→ PROBLEM STATEMENT
Where does "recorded" appear in the data? Return each line that holds it.

→ DATA
*** Block opens ***

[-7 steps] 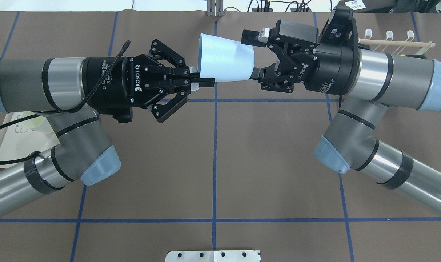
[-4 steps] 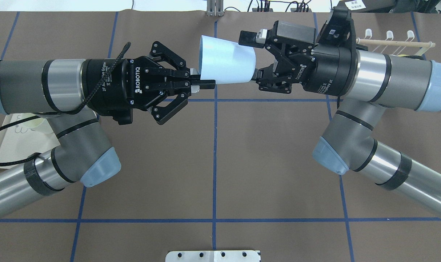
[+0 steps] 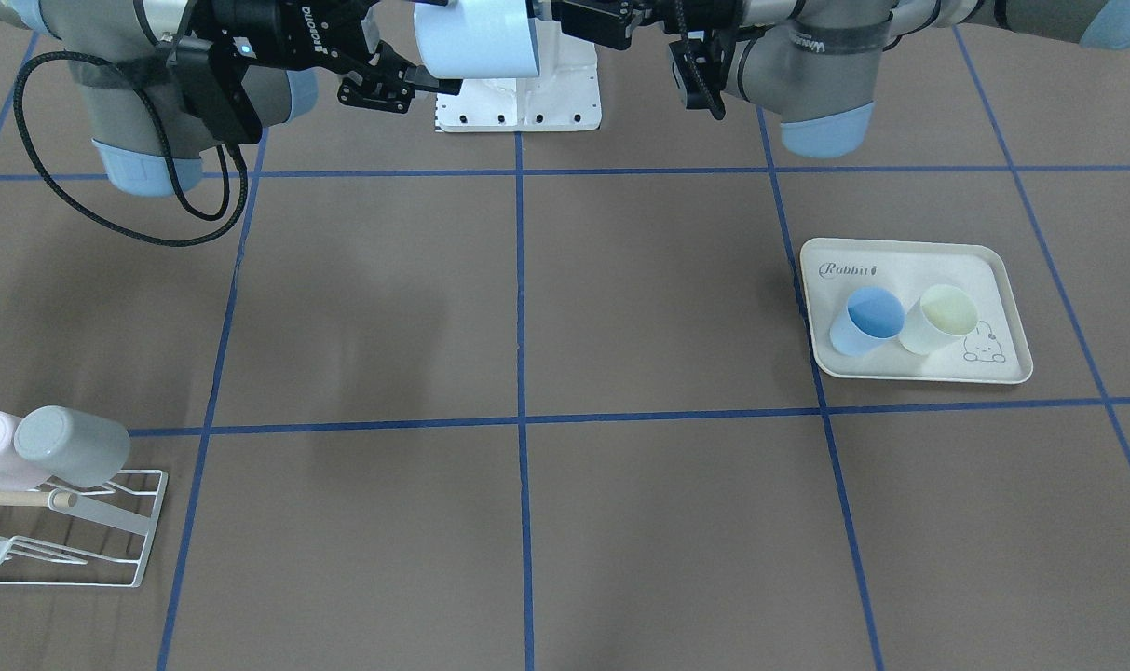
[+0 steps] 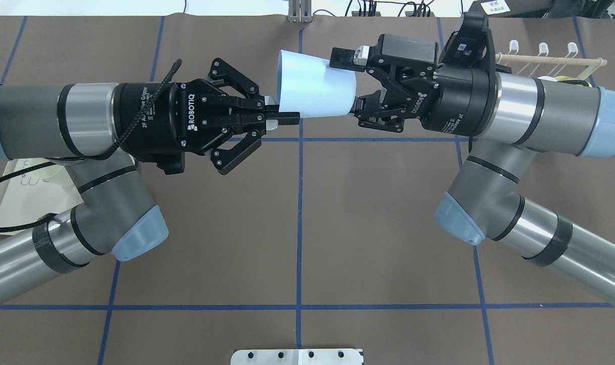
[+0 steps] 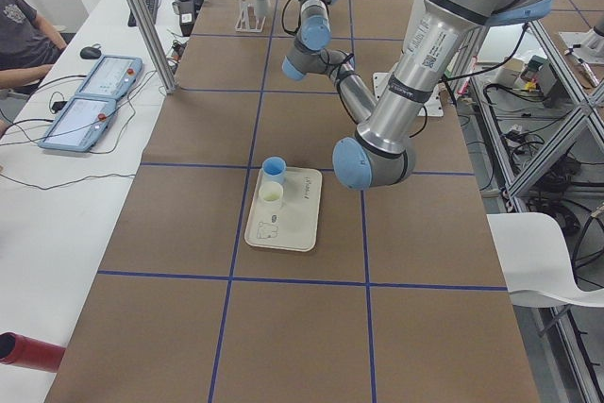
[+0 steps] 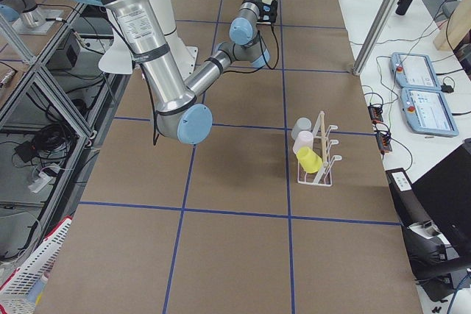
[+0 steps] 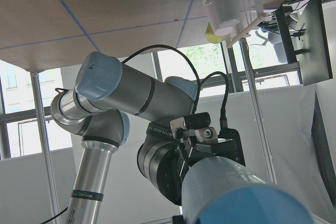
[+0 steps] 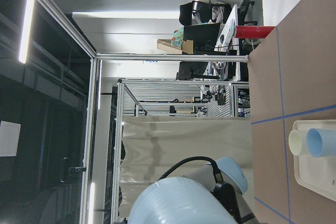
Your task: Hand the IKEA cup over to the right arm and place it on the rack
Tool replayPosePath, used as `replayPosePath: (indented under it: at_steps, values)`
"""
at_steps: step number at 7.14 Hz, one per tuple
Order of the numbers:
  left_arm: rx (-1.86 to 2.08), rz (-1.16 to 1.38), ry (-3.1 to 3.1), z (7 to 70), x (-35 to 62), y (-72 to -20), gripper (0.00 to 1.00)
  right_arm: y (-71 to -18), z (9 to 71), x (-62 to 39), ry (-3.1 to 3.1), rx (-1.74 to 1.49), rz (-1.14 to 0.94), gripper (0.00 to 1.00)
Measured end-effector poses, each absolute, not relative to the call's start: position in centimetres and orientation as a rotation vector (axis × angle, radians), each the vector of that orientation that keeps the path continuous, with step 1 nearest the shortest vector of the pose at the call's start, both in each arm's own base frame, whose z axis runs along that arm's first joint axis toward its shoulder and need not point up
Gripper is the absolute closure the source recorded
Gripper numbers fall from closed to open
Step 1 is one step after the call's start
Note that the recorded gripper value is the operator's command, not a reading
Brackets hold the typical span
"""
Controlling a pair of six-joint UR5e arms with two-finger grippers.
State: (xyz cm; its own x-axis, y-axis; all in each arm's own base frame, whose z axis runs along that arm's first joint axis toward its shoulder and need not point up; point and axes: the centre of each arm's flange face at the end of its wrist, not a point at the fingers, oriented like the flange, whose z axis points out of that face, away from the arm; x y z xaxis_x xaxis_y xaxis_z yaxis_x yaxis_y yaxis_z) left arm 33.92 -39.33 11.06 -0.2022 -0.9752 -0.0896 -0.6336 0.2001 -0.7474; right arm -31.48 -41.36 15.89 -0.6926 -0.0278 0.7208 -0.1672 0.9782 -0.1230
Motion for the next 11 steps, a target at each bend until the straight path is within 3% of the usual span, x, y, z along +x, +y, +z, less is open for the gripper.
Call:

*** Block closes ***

→ EXPECTED OUTPUT
Gripper is the absolute closure the source recorded
Note that the recorded gripper value is the operator's command, not a reading

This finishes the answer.